● Assignment
Look through the material beneath and copy each line with the word "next".

(Beginning of Materials provided)

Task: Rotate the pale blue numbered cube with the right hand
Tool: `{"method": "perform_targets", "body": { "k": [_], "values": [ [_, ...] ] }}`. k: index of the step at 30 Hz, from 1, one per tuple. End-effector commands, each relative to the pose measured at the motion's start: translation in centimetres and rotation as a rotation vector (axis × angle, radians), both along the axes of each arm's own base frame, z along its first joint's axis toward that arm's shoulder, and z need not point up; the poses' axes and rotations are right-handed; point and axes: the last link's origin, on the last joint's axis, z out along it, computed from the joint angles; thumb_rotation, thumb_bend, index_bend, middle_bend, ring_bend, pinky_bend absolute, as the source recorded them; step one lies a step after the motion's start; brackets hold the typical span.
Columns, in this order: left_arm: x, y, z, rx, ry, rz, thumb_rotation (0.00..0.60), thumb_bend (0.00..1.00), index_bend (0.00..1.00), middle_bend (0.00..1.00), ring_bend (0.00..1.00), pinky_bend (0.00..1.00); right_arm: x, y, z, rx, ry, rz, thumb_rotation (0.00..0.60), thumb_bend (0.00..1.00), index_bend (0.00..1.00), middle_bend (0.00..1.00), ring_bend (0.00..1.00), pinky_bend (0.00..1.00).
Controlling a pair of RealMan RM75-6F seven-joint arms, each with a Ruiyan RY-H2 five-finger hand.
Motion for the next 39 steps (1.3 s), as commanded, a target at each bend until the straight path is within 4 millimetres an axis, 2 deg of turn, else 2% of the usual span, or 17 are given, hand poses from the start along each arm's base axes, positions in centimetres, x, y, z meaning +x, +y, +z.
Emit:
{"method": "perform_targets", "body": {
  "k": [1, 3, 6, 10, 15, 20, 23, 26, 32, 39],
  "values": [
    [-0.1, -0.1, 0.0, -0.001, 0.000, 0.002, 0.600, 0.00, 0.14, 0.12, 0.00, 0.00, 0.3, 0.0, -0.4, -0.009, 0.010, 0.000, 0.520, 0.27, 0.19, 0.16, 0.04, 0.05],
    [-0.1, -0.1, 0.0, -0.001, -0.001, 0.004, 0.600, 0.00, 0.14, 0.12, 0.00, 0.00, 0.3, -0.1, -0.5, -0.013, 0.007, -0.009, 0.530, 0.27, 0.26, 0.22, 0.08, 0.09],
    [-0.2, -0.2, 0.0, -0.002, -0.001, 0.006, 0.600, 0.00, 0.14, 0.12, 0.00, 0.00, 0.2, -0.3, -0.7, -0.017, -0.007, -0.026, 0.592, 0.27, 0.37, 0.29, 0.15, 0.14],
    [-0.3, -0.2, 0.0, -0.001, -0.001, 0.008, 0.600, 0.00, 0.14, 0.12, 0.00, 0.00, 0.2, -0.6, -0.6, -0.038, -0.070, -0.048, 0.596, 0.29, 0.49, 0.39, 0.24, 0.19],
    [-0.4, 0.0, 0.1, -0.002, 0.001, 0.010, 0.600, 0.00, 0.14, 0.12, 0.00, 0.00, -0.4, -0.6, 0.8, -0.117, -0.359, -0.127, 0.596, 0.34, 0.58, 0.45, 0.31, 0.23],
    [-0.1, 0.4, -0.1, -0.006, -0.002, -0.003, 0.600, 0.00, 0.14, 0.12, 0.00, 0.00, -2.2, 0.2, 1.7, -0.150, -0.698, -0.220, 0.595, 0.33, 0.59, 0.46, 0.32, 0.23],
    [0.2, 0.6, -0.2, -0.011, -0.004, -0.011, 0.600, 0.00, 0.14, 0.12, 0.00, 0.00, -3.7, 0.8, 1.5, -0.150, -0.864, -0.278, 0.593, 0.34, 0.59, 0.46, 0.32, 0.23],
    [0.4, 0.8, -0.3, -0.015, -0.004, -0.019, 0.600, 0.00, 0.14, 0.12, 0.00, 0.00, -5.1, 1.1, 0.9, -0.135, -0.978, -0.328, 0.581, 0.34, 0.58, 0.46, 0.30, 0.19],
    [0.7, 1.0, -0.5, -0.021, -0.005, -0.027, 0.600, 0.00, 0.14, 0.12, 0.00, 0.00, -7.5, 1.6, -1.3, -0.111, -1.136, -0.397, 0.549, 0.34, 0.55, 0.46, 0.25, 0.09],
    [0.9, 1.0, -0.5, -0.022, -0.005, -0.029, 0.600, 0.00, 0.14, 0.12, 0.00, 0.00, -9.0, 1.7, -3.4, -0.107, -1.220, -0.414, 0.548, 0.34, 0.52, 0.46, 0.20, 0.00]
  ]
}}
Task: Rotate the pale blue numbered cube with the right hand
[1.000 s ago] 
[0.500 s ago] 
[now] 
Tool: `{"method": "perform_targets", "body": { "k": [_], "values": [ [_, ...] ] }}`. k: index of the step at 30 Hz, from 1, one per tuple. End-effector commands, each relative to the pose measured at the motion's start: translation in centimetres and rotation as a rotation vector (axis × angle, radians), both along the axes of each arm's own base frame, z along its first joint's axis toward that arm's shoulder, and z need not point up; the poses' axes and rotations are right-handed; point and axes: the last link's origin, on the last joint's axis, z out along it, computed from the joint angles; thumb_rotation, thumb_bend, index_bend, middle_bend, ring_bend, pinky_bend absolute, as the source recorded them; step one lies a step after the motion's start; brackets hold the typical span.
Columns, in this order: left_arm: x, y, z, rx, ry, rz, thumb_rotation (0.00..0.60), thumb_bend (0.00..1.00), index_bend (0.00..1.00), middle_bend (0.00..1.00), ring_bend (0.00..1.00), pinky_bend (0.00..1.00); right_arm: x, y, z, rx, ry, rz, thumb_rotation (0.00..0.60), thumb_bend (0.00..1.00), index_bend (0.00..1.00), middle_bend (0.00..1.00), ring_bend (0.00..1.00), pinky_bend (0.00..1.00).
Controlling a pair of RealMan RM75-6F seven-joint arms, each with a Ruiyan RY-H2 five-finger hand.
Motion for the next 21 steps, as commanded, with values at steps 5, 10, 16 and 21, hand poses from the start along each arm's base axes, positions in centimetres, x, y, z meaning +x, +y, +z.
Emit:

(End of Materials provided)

● Response to this exercise
Motion for the next 39 steps (1.3 s), as commanded, a target at each bend until the straight path is within 4 millimetres an axis, 2 deg of turn, else 2% of the usual span, or 17 are given, hand poses from the start along each arm's base axes, positions in centimetres, x, y, z meaning +x, +y, +z.
Motion for the next 21 steps, as commanded, with values at steps 5, 10, 16 and 21, hand poses from the start along each arm's base axes, positions in centimetres, x, y, z meaning +x, +y, +z.

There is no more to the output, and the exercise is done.